- Citizenship: American
- Education: Master of Arts in Clinical psychology
- Occupations: Writer; therapist; somatic facilitator
- Notable work: What It Takes to Heal
- Website: prentishemphill.com

= Prentis Hemphill =

American writer, therapist, and somatics facilitator

Prentis Hemphill is an American writer, therapist, and somatic facilitator. They are the founder of The Embodiment Institute and the author of What It Takes To Heal: How Transforming Ourselves Can Change the World (2024).

==Background==
Hemphill is a longtime community organizer involved in healing justice and somatic practice. They spent 10 years doing healing work around their relationship with their father while extending their embodied healing practice through work with Black movements and marginalized communities.

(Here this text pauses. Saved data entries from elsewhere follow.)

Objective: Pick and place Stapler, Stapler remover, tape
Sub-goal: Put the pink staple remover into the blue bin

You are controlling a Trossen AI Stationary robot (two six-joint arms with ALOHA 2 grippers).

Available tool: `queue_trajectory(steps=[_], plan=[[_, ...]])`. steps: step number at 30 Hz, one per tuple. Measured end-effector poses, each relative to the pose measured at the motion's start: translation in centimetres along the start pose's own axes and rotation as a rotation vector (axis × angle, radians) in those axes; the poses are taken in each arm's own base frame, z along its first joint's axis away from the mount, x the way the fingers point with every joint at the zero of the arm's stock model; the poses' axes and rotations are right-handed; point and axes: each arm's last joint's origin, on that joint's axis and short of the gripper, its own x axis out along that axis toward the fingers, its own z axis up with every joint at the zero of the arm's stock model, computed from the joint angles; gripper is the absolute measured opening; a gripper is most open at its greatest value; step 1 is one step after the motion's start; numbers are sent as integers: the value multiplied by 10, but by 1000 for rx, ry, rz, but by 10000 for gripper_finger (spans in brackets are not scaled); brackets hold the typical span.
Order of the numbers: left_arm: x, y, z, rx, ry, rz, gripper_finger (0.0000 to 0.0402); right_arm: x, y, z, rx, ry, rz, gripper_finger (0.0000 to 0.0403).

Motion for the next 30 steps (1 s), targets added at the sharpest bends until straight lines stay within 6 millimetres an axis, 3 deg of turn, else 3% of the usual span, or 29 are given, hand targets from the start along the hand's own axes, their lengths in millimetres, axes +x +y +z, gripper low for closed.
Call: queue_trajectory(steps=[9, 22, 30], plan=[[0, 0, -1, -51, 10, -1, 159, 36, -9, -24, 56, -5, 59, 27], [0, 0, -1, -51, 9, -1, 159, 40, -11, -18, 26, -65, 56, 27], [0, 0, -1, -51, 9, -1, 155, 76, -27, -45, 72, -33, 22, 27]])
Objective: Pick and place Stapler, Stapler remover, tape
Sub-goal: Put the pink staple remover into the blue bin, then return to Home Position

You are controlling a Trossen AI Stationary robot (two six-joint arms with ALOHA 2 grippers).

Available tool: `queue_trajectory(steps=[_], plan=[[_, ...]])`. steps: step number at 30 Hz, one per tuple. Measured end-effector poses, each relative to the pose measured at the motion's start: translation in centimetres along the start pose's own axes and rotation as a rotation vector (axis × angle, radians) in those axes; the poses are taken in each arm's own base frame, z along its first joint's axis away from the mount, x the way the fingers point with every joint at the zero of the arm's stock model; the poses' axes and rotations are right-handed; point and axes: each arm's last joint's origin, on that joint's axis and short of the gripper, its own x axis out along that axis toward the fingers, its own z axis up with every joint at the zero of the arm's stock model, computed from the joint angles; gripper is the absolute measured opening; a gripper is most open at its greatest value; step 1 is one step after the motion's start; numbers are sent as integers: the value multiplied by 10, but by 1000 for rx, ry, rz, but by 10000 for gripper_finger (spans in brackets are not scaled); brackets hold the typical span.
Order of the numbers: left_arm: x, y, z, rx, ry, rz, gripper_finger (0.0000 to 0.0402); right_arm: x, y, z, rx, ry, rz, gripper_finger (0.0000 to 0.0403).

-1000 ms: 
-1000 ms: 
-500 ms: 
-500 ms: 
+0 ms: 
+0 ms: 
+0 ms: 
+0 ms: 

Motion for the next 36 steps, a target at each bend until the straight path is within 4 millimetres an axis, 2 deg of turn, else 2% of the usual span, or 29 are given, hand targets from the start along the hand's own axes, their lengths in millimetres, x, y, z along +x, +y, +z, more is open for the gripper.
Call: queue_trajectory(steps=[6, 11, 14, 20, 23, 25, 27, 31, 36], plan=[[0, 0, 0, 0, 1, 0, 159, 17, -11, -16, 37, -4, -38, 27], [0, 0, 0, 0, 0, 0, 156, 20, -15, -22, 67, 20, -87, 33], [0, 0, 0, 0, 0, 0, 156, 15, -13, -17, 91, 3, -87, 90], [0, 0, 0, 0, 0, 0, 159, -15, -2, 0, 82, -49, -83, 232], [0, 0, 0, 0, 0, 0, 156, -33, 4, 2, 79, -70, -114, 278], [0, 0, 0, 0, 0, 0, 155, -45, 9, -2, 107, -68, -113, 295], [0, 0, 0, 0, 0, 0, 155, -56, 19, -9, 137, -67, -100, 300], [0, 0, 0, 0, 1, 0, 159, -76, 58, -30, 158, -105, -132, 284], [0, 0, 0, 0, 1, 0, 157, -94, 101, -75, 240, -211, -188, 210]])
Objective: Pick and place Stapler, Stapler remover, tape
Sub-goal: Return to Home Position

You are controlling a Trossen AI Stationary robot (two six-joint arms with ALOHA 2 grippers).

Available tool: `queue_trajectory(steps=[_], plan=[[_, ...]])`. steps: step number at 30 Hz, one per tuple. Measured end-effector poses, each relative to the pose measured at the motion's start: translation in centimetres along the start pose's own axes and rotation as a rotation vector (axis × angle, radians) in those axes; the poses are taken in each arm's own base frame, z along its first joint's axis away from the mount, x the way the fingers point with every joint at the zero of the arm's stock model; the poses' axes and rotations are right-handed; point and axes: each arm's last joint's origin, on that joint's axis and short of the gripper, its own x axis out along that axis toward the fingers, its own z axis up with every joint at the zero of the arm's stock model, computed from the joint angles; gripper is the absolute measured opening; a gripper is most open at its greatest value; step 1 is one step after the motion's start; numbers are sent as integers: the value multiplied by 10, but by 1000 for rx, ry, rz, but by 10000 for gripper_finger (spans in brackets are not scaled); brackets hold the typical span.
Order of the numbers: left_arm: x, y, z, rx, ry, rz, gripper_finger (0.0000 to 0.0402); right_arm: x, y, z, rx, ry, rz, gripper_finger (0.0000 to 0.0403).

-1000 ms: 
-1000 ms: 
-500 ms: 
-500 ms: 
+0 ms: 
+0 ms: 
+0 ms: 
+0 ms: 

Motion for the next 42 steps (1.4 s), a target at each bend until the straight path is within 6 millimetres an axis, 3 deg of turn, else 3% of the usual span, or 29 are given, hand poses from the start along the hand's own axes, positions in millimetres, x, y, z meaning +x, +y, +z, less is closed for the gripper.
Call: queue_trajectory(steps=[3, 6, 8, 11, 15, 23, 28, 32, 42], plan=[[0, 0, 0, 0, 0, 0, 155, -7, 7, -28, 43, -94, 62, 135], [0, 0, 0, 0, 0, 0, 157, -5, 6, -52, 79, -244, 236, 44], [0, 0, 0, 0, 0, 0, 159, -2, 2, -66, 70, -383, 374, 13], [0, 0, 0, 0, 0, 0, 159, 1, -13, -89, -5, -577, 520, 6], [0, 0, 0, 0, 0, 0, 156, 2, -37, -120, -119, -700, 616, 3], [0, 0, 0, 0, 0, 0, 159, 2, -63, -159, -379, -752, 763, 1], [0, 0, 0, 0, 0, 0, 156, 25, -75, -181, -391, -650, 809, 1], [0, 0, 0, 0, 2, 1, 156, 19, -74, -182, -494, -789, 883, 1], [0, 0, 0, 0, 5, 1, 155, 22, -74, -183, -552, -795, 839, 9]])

They hold an M.A in Clinical psychology.

==Career==
Hemphill's work focuses on somatic and embodiment-based approaches within social justice, feminist and LGBTQIA community organising. They have worked with Black Organizing for Leadership and Dignity (BOLD) as a somatic practitioner. They served as Healing Justice Director at the Black Lives Matter Global Network before founding The Embodiment Institute (TEI).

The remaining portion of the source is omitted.